• DIRECTIONS:
Look through the material and copy each line holding "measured".
------------------------------------------------------------------------
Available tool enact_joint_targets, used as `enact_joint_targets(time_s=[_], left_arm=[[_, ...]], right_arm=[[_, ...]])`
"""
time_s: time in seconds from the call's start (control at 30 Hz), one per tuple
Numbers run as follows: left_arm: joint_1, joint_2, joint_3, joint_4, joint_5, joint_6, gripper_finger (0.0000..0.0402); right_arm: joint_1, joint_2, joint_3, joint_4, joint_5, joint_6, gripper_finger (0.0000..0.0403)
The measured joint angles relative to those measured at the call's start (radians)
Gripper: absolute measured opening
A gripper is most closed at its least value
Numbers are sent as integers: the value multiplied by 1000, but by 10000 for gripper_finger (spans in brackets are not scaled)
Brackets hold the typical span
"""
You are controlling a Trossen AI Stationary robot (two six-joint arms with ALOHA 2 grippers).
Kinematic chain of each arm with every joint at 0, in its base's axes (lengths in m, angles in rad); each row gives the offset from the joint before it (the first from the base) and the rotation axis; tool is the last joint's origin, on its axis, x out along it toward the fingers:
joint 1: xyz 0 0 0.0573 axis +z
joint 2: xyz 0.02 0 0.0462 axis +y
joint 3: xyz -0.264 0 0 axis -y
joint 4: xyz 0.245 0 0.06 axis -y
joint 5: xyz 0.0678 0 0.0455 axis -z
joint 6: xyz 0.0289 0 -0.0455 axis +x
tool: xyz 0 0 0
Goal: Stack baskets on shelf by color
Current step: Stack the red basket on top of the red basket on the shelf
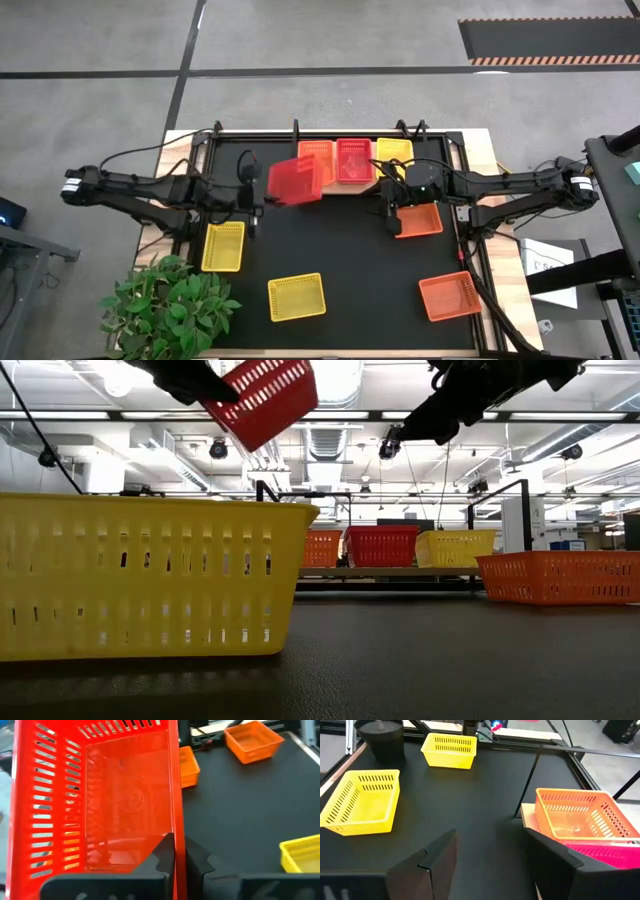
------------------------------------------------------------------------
• RESPONSE:
The measured joint angles relative to those measured at the call's start (radians)
Gripper: absolute measured opening

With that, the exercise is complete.